Sugar Salt Fat - There's NO conspiracy!
As my stylist, Andi, snipped my hair, we got caught up on the usual small talk that stylists are famous for. I gave her an office update, told her about the latest home improvement projects, and lamented that I hadn't been rollerblading. She reported the flyaway grey hairs she'd spotted on Jennifer Aniston (only a stylist would notice that...) and described her latest read Salt Sugar Fat by Michael Moss.
Andi is just a few years older than I am. She owns the salon, works out at a Cross-fit gym, rollerblades, and tries to eat healthfully, more or less following a paleo diet--one of the latest food fads to creep into mainstream America. Although our conversations are confined to the shampoo bowl and the styling chair, she's always struck me as a bright woman. So it surprised me a bit to see how caught up she was in the whole "conspiracy theory" of this book. (Full disclosure: I have only read excerpts.)
The gist of this New York Times bestseller is that food companies, especially companies like Kraft, that Moss dubs Big Food, have conducted market research and then conspiratorially worked with scientists to manipulate the chemical formulation of foods to get us addicted to their unhealthy products. Chapter by chapter the tale unfolds how we are hapless victims of sophisticated food engineering.
I listened. After all, she had scissors in her hand. But it took almost my entire day's quota of self-discipline not to roll my eyes.

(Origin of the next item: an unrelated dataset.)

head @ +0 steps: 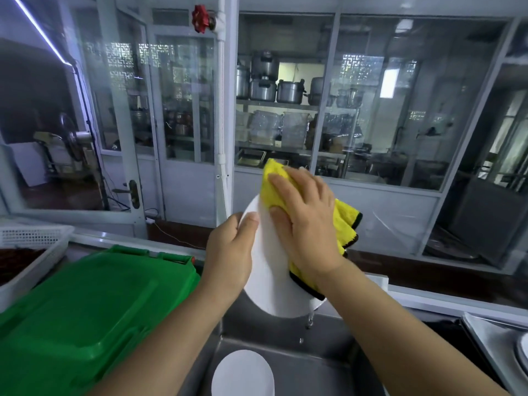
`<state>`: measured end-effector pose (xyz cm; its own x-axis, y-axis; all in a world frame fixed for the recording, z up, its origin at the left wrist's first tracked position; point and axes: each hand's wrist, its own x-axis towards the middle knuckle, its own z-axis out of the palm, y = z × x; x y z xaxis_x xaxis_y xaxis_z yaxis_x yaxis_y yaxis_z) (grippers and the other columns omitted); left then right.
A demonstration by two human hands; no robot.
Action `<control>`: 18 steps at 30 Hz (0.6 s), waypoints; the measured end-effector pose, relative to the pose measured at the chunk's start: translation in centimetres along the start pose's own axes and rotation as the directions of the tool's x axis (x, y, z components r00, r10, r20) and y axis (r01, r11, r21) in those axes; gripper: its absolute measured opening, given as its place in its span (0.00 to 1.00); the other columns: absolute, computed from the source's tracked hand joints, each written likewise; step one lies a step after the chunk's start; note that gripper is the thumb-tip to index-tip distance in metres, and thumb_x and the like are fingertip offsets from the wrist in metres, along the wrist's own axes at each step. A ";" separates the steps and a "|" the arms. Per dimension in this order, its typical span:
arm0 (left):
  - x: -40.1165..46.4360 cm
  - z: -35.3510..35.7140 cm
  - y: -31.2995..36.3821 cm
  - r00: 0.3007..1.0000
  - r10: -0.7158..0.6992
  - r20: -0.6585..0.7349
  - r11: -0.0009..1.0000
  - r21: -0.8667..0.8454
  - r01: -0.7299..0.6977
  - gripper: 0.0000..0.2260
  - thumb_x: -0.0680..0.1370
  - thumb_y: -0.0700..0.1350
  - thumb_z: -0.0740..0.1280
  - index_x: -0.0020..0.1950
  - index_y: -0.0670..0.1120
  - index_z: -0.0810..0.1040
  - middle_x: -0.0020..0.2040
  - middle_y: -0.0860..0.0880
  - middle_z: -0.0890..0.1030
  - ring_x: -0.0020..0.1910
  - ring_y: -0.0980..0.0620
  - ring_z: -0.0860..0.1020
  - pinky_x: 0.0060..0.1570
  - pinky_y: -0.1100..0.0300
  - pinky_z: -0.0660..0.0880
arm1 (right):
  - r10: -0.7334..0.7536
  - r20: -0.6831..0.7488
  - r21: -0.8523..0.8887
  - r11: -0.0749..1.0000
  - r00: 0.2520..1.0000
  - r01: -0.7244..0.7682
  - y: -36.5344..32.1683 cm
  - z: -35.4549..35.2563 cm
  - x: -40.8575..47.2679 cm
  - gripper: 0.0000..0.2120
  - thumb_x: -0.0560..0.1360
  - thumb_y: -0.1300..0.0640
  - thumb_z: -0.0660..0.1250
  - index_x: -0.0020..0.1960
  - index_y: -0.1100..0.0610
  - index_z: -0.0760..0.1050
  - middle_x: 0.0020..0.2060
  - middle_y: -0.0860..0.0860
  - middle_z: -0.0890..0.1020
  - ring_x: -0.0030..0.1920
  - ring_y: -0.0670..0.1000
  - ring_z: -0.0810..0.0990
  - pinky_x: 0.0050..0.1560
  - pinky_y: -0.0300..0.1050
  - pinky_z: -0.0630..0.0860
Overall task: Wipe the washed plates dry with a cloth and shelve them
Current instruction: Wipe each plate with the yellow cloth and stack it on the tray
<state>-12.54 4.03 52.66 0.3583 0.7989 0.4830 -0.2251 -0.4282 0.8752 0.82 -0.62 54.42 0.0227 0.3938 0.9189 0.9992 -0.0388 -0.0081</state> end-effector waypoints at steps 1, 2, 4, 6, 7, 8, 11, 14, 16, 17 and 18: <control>-0.1 -0.3 0.3 1.000 0.021 -0.018 1.000 0.007 -0.021 0.25 0.73 0.61 0.59 0.44 0.38 0.75 0.41 0.34 0.78 0.40 0.36 0.76 0.42 0.40 0.73 | 0.053 -0.004 -0.023 0.998 0.999 -0.053 0.6 -0.3 0.2 0.19 0.78 0.52 0.60 0.68 0.53 0.68 0.64 0.56 0.72 0.62 0.60 0.70 0.63 0.57 0.66; -0.3 -0.5 0.5 0.998 0.045 -0.041 0.999 0.003 -0.045 0.24 0.73 0.61 0.59 0.44 0.38 0.75 0.41 0.35 0.78 0.41 0.36 0.76 0.43 0.39 0.73 | 0.126 -0.005 -0.037 0.991 0.992 -0.126 1.1 -0.7 0.2 0.21 0.77 0.51 0.59 0.69 0.52 0.66 0.64 0.57 0.72 0.60 0.61 0.72 0.61 0.57 0.67; -0.5 -0.8 0.7 0.993 0.084 -0.087 0.996 -0.019 -0.086 0.22 0.74 0.59 0.59 0.44 0.39 0.75 0.41 0.36 0.78 0.42 0.36 0.76 0.42 0.39 0.74 | 0.308 0.020 -0.031 0.951 0.951 -0.307 1.3 -1.5 -0.1 0.24 0.78 0.49 0.57 0.73 0.50 0.62 0.65 0.56 0.70 0.54 0.61 0.75 0.51 0.52 0.71; -1.0 -0.9 0.6 0.990 0.103 -0.096 0.994 -0.033 -0.106 0.21 0.75 0.59 0.59 0.45 0.40 0.75 0.42 0.36 0.78 0.40 0.39 0.76 0.42 0.41 0.74 | 0.501 0.079 -0.004 0.865 0.862 -0.503 1.4 -1.8 -1.1 0.24 0.81 0.49 0.56 0.75 0.47 0.57 0.65 0.53 0.69 0.52 0.60 0.76 0.44 0.47 0.67; -1.3 -0.8 0.4 0.991 0.094 -0.092 0.994 -0.054 -0.099 0.19 0.76 0.58 0.59 0.45 0.41 0.75 0.43 0.37 0.79 0.39 0.42 0.76 0.42 0.42 0.75 | 0.568 0.105 0.020 0.819 0.816 -0.573 1.4 -1.9 -1.5 0.24 0.81 0.49 0.57 0.76 0.46 0.57 0.65 0.51 0.69 0.52 0.59 0.76 0.45 0.45 0.65; -1.6 -0.7 0.3 0.995 0.070 -0.078 0.994 -0.079 -0.076 0.17 0.77 0.57 0.59 0.45 0.44 0.76 0.43 0.39 0.80 0.40 0.46 0.77 0.42 0.44 0.75 | 0.603 0.116 0.052 0.790 0.789 -0.611 1.4 -2.2 -1.9 0.24 0.81 0.48 0.57 0.75 0.46 0.57 0.64 0.51 0.70 0.54 0.57 0.76 0.46 0.44 0.64; -1.3 -1.2 -0.2 0.994 -0.091 0.068 0.991 -0.094 0.097 0.08 0.80 0.49 0.62 0.45 0.50 0.79 0.42 0.51 0.84 0.44 0.51 0.81 0.46 0.53 0.76 | 0.586 0.111 0.089 0.799 0.803 -0.595 1.9 -3.0 -2.2 0.22 0.80 0.48 0.59 0.73 0.46 0.61 0.63 0.50 0.72 0.56 0.53 0.74 0.48 0.44 0.64; 0.5 -2.5 0.5 0.928 -0.228 0.295 0.970 -0.013 0.242 0.08 0.69 0.49 0.66 0.44 0.51 0.82 0.41 0.51 0.85 0.45 0.49 0.81 0.46 0.54 0.75 | 0.481 0.144 -0.001 0.874 0.865 -0.486 2.3 -4.0 -1.9 0.22 0.80 0.48 0.60 0.73 0.46 0.62 0.58 0.49 0.73 0.48 0.50 0.73 0.45 0.45 0.66; 2.1 -3.0 1.3 0.878 -0.261 0.401 0.965 0.077 0.251 0.13 0.67 0.52 0.65 0.47 0.49 0.82 0.43 0.50 0.85 0.46 0.47 0.82 0.48 0.52 0.75 | 0.349 0.160 -0.071 0.937 0.923 -0.342 2.2 -4.3 -1.7 0.21 0.80 0.47 0.60 0.72 0.46 0.63 0.54 0.50 0.74 0.44 0.53 0.75 0.40 0.47 0.70; 2.8 -2.9 1.6 0.863 -0.265 0.431 0.964 0.116 0.238 0.16 0.69 0.55 0.65 0.49 0.48 0.81 0.45 0.48 0.85 0.47 0.45 0.83 0.50 0.49 0.76 | 0.282 0.163 -0.105 0.958 0.946 -0.268 2.1 -4.4 -1.6 0.20 0.80 0.46 0.60 0.70 0.45 0.64 0.52 0.51 0.75 0.43 0.55 0.76 0.37 0.48 0.72; 3.2 -2.7 1.8 0.858 -0.257 0.445 0.966 0.144 0.215 0.19 0.70 0.58 0.64 0.50 0.46 0.82 0.46 0.45 0.85 0.47 0.43 0.83 0.52 0.46 0.76 | 0.226 0.158 -0.138 0.969 0.961 -0.205 2.1 -4.4 -1.5 0.20 0.79 0.45 0.59 0.69 0.46 0.64 0.51 0.51 0.76 0.41 0.56 0.77 0.33 0.47 0.73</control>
<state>-14.27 6.99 55.73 0.7688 0.6072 0.2007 -0.0098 -0.3026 0.9531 2.69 -5.33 54.77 0.2529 0.5147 0.8192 0.9590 -0.2455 -0.1419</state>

Sure, food companies spend scads of money on market research. The cola wars conducted by Pepsi and Coke equal the GDP of a small developing nation. And it's no secret that science has helped formulate "food," (I use that term loosely) in such a way that it's perceived as tastier.
So what.
If Big Food is conspiring to addict us to their products and thus make us fat, then so is cable TV. After all, the television producers also conduct extensive market research to determine what type of riveting programs we want to watch so they can produce entertainment that keeps us planted on the sofa for hours. Perhaps Big Food is in cahoots with the cable companies since people tend to consume unhealthy food while watching TV.
And while we're at it, we might as well assume that Big Food also manipulates car manufacturers since they build into their vehicles the cup holders that hold those gargantuan sweet drinks and lattes. I predict a sequel!
It might surprise the readers of books like Sugar, Salt, Fat, Fast Food Nation and other bestsellers in this food conspiracy genre that pleas to cut back on processed food aren't new. I read William Duffy's Sugar Blues in 1975 at the tender age of 12
If there's a conspiracy to reveal, it's the one to absolve everyone but the so-called Big Evil Corporation of any wrong doing. Lots of people bypass the junk at the grocery store and steer clear of restaurant food just about every day. (I being one of them.)
Companies only give us what we are willing to pay for. If it was as easy as using science to sell food, there would be no need for additional market research and every product put in the store would be a success. The fact that there are food flops like Heinz's EZ Squirt green ketchup and Coca-Cola's New Coke prove that success isn't concocted in a lab.
Everyone has a choice. It's convenient to say and perhaps even a bit exciting to think that an elite few have figured out "the game" but that most people are still being manipulated and duped. That's the stuff of bestsellers and far more interesting than saying that people make poor health and life decisions. But as with food, the convenient choice isn't always right one.
Copyright © Deborah A. Ayers - All rights reserved.
I've been thin all of my life, then came a Bipolar Disorder diagnosis and two drugs, Zyprexa and Seroquel. If you have a particular gene variant, no matter what you eat or do, you can pack on 50 pounds easily in under three months. It's almost the rule not the exception. So don't take the meds? HA!!
ReplyDeleteI look at overweight people differently than in the past. You never know the road they're on.
These are exceptions but many antidepressants do the same and there's a lot of mental illness out there.
Phil - I very much hope that your medicines are helpful. I suspect that the conspiracy faction would believe that the drug companies are also part of this manipulation...where does the madness end?